I'm still a HUGE fan of the Griot's Finest Hose Nozzle. I know it's a little pricey but the one I have has been going strong for 10 years now without a single issue. I've tried a lot of the hose nozzles out there and this is hands down the best one.


----------



## Movingshrub (Jun 12, 2017)

To revive my own thread, has anyone used the Underhill Proline Magnum-Mini? The Underhill Turbo shift seems designed for a higher GPM than I'm going to have available.
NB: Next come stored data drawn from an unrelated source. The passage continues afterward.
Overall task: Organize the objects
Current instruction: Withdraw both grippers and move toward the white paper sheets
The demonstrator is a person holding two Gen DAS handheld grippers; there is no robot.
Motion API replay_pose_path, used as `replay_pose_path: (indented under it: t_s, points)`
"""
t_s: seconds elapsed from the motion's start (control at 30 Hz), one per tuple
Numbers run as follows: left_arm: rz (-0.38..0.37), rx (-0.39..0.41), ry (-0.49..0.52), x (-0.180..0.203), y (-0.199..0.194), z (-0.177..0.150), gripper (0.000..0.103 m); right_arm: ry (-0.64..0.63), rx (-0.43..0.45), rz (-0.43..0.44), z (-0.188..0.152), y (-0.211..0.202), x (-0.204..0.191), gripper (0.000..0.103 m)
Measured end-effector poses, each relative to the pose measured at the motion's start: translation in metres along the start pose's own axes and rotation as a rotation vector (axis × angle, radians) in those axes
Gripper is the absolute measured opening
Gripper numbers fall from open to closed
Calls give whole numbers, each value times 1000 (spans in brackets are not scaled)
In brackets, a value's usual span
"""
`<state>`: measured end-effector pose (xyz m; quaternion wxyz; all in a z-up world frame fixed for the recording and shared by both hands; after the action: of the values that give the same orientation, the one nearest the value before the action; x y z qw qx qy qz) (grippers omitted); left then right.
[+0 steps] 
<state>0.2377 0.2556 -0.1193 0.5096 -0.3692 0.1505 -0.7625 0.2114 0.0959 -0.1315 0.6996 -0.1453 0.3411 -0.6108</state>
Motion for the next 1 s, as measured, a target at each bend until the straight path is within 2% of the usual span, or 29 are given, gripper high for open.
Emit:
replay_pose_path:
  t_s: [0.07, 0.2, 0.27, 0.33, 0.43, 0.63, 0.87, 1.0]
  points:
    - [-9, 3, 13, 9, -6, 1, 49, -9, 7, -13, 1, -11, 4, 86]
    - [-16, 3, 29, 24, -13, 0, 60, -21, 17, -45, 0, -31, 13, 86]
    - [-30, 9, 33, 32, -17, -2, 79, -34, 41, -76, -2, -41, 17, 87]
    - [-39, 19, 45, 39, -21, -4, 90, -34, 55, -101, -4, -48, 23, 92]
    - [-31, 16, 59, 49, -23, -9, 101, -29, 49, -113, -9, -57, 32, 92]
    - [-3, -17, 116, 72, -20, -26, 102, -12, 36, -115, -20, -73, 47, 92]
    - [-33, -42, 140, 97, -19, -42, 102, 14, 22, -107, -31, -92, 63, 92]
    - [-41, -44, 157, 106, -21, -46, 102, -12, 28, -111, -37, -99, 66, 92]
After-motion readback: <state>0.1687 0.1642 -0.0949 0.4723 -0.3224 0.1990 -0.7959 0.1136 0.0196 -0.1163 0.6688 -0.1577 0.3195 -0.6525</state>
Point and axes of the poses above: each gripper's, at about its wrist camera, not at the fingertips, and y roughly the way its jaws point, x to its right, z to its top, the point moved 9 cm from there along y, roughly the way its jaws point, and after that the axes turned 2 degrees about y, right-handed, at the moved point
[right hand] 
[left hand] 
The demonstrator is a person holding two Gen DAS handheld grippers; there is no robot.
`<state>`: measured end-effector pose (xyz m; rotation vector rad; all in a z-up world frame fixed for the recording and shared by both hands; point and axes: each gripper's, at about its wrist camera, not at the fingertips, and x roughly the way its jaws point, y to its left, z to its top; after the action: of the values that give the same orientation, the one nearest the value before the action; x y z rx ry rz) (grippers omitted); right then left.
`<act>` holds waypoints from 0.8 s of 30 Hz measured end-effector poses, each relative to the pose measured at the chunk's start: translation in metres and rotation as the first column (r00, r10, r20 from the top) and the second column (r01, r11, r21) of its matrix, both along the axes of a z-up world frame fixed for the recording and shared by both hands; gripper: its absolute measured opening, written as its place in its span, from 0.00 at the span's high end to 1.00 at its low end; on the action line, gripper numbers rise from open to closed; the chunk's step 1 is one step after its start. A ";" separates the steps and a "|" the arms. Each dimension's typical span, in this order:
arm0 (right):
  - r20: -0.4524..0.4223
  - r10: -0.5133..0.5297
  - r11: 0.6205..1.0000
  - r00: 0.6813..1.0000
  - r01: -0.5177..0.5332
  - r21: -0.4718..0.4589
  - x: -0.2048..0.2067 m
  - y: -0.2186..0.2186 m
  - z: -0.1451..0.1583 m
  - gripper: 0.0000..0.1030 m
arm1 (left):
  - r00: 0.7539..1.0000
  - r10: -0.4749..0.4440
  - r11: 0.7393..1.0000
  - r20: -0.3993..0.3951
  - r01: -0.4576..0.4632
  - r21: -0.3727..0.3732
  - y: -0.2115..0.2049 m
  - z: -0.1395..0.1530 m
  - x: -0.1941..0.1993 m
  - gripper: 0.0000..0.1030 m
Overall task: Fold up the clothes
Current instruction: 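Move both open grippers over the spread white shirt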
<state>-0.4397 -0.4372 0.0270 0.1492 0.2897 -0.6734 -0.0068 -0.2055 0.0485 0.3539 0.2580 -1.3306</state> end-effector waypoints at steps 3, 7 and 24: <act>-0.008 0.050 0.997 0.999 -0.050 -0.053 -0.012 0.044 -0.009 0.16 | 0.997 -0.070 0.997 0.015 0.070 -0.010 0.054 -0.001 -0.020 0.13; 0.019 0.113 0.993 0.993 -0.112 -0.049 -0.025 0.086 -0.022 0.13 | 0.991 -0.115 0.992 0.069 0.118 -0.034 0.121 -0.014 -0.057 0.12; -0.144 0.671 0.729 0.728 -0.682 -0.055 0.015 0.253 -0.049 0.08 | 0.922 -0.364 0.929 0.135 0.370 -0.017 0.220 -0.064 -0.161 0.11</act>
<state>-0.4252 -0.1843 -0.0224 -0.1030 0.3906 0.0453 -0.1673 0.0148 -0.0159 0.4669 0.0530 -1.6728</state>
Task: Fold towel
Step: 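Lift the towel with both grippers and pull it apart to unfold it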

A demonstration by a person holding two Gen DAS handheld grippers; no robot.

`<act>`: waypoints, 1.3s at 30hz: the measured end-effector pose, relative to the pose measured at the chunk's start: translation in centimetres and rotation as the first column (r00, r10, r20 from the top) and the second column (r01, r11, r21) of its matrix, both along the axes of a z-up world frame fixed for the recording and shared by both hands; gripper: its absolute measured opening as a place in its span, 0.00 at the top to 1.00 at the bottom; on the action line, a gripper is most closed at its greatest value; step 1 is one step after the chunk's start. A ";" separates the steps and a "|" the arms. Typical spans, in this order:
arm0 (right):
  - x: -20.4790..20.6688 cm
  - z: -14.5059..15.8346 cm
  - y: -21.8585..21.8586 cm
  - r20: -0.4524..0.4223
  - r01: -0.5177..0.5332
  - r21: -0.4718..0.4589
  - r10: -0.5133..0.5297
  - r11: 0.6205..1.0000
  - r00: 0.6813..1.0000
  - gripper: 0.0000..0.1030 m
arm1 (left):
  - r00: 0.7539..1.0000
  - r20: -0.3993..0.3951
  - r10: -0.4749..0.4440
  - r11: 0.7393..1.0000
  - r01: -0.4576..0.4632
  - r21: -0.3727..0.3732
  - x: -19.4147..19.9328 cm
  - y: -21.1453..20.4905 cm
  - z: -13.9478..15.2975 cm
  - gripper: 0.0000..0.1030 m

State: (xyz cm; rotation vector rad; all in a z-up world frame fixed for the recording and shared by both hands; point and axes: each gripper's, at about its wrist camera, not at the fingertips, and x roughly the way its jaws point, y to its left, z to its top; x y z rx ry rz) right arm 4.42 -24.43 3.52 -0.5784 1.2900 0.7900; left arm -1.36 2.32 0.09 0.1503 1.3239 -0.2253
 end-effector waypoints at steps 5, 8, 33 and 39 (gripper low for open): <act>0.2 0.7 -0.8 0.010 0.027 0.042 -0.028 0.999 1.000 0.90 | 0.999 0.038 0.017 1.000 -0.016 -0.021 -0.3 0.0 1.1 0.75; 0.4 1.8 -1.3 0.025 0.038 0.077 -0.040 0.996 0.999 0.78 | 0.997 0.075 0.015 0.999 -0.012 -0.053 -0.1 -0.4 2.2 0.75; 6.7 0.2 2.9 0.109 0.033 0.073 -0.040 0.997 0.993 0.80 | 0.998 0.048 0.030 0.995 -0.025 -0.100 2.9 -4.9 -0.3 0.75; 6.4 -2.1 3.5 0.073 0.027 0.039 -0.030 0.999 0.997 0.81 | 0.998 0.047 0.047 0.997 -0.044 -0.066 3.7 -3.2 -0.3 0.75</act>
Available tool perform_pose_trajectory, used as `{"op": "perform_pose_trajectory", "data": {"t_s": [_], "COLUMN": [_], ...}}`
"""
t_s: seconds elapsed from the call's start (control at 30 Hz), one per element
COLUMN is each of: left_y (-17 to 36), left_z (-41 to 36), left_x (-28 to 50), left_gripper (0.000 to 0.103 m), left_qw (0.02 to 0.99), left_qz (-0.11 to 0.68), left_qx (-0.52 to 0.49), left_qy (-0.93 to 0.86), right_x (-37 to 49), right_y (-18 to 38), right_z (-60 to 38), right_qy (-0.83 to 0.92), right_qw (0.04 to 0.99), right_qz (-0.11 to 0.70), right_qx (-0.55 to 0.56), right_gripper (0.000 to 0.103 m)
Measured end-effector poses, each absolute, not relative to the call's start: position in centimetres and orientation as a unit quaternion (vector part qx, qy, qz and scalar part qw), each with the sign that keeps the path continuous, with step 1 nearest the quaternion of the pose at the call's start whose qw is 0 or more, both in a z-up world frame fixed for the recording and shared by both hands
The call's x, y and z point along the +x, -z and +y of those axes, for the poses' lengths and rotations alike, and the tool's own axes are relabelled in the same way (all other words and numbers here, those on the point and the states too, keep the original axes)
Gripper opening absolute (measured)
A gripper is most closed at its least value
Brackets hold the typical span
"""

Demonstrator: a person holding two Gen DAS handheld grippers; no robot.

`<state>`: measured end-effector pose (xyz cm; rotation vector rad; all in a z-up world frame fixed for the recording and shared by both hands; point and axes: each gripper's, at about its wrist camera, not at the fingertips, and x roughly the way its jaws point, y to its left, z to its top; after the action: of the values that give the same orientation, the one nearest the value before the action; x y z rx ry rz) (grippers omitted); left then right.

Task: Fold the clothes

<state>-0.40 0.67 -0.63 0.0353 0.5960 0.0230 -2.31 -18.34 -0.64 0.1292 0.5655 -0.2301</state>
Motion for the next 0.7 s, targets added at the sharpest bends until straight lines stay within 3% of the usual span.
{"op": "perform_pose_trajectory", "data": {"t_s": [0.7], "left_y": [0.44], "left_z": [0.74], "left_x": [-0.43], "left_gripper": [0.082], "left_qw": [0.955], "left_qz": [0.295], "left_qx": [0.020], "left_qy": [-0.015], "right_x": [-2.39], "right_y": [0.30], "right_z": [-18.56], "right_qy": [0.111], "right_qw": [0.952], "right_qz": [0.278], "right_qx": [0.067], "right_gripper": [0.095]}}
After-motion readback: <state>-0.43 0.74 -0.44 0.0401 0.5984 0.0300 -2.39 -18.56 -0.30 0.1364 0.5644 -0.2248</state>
Also, for users of either of those products, do you separately have to have a valve to turn on/off water flow, or does the thing rotate?


----------



## Colonel K0rn (Jul 4, 2017)

Ware said:


> I don't own one, and at $70 it is slightly higher than the price range you noted, but based on what you have described I would give the Eley Professional Spray Nozzle Set a look.
> 
> 
> 
> ...


@Movingshrub I own one of these nozzles, and it is built like a tank. The nozzle ends are easy to change out, but the whole thing weighs about 2#. It's BEEFY. The swivel built into the hose end connection reduces fatigue when it comes to wrangling the hoses, which is very similar to the reason we put a swivel in the sprayer wand retrofits that are popular on here. I get plenty of pressure with the fan-tip nozzle at a 15° angle to clean the reel mower blades easily through a 5/8" garden hose. The jet is nice to move a lot of debris at one time.

One of the really nice features that I like about both of the nozzle tips is that the washer is integrated into the fitting, so there's no leakage, no shrinking rubber washers, it's just a compression fit that works great.

You get more than adequate flow through the shower tip as well, with 3 settings. It will put out a deluge of water. It makes hand watering an easy and quick task.

Honestly, I figure the only way that you'd have to buy another one of these is if you lost it. It's built to last.


----------



## Green (Dec 24, 2017)

My hoses started to melt today.


----------



## Greendoc (Mar 24, 2018)

She likes the pistol ones. My EDC for hand watering are these.


----------



## Movingshrub (Jun 12, 2017)

Greendoc said:


> She likes the pistol ones. My EDC for hand watering are these.


Reviving this from the dead. However, since I'm the OP, I think I'm allowed to do that. Right?

@Greendoc those keep getting my attention as well. My guess is I'd be between 10-20gpm, at 60psi, now that I've installed a pressure reducing valve. The style Ware has seems easy to try out at my local lowes, assuming they have one.

Anyone tried these from underhill?

https://www.underhill.us/products/hose-end-nozzles/2-uncategorised/286-proline-gold-series


----------